WORK INSTRUCTIONS —
Reproduce word for word every line from the one containing "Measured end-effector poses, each" through the end of the listing below; omit the pictures.

WORKING DATA —
◆ ◆ ◆ ◆ ◆
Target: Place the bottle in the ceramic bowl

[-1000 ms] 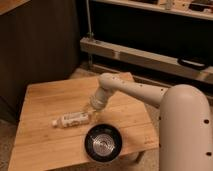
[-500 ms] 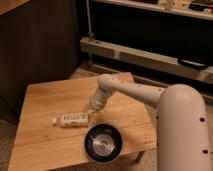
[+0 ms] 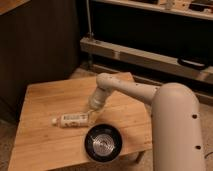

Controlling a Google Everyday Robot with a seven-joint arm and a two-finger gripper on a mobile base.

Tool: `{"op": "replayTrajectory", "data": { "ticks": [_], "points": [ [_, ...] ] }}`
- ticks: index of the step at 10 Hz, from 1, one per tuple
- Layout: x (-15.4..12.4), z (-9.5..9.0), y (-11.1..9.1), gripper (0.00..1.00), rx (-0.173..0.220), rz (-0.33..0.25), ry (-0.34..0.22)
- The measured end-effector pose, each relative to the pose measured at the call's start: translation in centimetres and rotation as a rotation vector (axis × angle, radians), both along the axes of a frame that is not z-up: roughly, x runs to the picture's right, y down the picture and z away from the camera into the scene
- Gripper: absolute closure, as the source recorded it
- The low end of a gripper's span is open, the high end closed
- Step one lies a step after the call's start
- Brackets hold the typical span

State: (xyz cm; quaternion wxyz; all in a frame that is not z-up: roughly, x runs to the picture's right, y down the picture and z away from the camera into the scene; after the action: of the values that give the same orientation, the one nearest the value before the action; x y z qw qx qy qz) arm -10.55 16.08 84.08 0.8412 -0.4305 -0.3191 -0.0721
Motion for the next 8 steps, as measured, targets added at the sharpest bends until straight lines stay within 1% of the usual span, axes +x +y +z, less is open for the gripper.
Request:
{"op": "replayTrajectory", "data": {
  "ticks": [2, 4, 5, 8],
  "points": [
    [-0.3, -0.1, 0.4, 0.35, -0.045, 0.018, 0.018],
    [-0.2, -0.2, 0.7, 0.35, -0.102, 0.076, 0.015],
    [-0.3, -0.6, 0.7, 0.35, -0.12, 0.087, 0.031],
    [-1.0, -1.3, 1.0, 0.35, -0.124, 0.081, 0.044]
  ]
}}
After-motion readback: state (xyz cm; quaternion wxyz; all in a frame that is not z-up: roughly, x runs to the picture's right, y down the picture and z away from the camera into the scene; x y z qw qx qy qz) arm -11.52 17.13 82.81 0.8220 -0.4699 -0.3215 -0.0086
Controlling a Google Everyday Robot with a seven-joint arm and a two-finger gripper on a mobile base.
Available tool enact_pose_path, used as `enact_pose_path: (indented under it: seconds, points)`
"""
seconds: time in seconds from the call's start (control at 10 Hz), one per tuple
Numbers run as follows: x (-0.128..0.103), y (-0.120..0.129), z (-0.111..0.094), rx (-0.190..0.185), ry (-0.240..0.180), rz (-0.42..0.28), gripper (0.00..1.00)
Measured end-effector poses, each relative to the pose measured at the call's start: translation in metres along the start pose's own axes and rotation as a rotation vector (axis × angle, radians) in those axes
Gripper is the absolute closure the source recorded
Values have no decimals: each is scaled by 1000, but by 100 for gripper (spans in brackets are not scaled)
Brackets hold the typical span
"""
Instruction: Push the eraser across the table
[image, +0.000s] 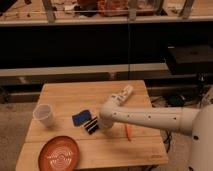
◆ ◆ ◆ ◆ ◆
EXERCISE RESPONSE —
Measured end-effector poses, each relative to the pose measured at the call's start: translation in metres along the start pose's own axes and rotation as a rotation vector (axis × angle, radians) in those axes
Gripper is the absolute closure the source recorded
Values have no decimals: each is scaled by 1000, but by 100 for gripper (spans in brackets are not scaled)
Brackets hold the typical span
"""
Instruction: Push the eraser across the table
[image, +0.000s] 

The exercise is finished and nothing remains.